Why do we use $D(x \mid y)$ and not $D(x,y)$ in conditional generative adversarial networks?



In conditional generative adversarial networks (GAN), the objective function (of a two-player minimax game) would be

$$\min _{G} \max _{D} V(D, G)=\mathbb{E}_{\boldsymbol{x} \sim p_{\text {data }}(\boldsymbol{x})}[\log D(\boldsymbol{x} | \boldsymbol{y})]+\mathbb{E}_{\boldsymbol{z} \sim p_{\boldsymbol{z}}(\boldsymbol{z})}[\log (1-D(G(\boldsymbol{z} | \boldsymbol{y})))]$$

The discriminator and generator both take $y$, the auxiliary information.

I am confused as to what will be the difference by using $\log D(x,y)$ and $\log(1-D(G(z,y))$, as $y$ goes in input to $D$ and $G$ in addition to $x$ and $z$?


Posted 2018-09-15T06:05:05.613

Reputation: 23



It looks like you're asking about the difference between using conditional and joint probabilities.

The joint probability $$D(x,y)$$ is the probability of x and y both happening together.

The conditional probability $$D(x | y)$$ is the probability that x happens, given that y has already happened. So, $$D(x,y) = D(y) * D(x | y)$$.

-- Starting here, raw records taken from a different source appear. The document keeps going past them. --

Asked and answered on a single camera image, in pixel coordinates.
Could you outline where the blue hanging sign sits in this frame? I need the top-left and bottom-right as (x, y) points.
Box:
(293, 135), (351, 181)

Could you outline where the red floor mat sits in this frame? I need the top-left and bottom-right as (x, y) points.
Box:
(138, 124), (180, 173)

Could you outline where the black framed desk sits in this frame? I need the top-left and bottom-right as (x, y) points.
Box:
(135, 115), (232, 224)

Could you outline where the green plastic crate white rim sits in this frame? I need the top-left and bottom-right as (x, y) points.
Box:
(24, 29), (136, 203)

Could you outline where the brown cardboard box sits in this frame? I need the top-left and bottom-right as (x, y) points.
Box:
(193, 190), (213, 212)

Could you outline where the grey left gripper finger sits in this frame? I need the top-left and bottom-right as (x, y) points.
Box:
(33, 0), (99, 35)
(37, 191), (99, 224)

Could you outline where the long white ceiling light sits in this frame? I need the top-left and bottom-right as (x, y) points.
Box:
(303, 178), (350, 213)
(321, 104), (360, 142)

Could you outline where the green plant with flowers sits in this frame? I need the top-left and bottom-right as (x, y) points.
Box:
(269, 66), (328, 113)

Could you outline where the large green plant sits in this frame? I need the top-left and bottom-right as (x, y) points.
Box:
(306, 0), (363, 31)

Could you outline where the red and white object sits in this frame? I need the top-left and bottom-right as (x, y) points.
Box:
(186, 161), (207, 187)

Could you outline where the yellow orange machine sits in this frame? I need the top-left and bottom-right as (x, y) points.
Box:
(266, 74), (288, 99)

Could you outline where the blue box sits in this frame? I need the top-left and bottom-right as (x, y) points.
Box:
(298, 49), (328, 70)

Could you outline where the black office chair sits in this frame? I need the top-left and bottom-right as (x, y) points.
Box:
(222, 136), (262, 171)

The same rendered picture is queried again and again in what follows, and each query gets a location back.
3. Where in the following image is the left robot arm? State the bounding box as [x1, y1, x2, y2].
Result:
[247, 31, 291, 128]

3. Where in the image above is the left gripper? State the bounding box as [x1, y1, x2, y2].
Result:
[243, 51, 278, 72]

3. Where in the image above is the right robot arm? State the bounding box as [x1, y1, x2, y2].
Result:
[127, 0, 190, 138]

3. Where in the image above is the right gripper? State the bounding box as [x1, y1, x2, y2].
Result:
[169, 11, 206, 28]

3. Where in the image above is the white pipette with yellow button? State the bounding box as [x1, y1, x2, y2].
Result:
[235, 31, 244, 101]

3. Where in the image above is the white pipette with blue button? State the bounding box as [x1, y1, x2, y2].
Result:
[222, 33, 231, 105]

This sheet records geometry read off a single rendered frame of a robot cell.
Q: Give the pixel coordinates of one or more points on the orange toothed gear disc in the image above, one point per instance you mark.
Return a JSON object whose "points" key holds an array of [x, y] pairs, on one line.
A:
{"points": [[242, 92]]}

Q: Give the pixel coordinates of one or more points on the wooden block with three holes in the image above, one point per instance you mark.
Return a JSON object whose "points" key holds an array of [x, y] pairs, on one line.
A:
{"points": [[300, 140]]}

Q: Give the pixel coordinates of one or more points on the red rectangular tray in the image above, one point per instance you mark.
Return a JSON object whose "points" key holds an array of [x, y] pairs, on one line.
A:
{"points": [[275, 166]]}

Notice that, in a C-GAN, we have some extra information that is given, like a class label $y$. We actually don't care at all about how likely that information is to appear. We care only about how likely it is to appear with a given $x$ from the source distribution, versus how likely it is to appear with a given $z$ from the generated distribution.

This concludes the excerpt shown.